WHAT TO DO >> Go through the entries below from the first line and output each one exactly, up to and including the line with "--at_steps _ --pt".

Records from a collection >>
======
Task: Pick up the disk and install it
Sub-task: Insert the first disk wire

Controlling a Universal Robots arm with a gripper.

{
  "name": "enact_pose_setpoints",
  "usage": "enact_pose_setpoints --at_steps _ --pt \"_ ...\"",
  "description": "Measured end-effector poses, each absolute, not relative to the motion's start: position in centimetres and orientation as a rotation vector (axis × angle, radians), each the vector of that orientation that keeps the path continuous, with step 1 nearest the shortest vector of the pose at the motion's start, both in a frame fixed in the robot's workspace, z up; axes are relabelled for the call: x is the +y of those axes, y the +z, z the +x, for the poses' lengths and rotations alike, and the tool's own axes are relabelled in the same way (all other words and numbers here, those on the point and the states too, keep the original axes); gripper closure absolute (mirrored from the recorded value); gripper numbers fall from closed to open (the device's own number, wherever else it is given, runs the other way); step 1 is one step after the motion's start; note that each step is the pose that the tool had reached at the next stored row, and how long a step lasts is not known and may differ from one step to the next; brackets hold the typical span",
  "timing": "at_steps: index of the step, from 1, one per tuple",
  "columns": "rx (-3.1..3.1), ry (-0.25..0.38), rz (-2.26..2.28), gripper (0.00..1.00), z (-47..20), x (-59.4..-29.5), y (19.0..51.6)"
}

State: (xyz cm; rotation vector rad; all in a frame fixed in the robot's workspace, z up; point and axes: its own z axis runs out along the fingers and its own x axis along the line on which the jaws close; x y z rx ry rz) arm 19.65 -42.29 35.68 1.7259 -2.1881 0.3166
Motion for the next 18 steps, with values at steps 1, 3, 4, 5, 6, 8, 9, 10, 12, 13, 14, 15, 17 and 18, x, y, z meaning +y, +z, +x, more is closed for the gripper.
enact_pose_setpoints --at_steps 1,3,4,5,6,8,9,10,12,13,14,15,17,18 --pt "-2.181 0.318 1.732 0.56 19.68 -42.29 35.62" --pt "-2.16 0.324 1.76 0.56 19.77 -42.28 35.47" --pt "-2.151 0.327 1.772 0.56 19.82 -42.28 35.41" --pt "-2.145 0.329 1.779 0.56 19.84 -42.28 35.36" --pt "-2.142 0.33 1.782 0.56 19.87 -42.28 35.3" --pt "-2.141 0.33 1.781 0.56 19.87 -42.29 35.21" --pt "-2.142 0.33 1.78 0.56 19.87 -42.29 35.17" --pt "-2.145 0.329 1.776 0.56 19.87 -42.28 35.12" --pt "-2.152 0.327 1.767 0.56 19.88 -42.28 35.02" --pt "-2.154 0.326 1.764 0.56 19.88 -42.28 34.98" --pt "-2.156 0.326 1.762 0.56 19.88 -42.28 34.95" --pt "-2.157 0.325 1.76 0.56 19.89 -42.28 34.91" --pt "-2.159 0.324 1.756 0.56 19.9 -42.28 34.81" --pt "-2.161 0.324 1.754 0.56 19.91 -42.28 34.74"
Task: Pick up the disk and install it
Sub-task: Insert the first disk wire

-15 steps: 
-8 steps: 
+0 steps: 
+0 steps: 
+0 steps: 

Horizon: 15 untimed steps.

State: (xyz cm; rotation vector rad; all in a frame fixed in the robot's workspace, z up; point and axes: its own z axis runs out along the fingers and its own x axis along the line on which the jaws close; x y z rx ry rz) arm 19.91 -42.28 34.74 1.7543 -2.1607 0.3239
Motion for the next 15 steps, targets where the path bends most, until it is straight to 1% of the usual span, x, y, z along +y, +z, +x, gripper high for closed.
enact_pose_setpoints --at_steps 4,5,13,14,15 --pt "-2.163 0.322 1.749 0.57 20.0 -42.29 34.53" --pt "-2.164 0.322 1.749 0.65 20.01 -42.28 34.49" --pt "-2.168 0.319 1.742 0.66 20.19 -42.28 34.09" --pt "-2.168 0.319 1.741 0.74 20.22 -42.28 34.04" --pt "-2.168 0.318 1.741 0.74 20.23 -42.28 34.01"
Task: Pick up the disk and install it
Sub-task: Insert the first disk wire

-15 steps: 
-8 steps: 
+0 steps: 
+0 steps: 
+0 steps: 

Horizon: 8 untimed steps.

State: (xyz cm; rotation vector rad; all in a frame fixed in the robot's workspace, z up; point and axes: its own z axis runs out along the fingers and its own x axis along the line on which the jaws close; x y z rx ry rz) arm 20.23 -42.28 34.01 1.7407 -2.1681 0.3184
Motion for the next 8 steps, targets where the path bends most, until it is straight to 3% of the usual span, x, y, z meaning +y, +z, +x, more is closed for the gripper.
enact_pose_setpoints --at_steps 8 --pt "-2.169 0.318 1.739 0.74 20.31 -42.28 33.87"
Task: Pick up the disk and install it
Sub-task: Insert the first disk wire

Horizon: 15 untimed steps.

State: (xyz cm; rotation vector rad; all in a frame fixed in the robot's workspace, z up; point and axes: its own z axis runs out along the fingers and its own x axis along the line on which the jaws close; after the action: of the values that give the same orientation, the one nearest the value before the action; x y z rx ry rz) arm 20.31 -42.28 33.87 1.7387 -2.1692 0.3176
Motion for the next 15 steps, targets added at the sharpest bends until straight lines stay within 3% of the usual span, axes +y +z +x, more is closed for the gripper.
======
RESPONSE BOX >>
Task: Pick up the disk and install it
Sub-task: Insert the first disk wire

Controlling a Universal Robots arm with a gripper.

{
  "name": "enact_pose_setpoints",
  "usage": "enact_pose_setpoints --at_steps _ --pt \"_ ...\"",

What the exercise asked for is complete.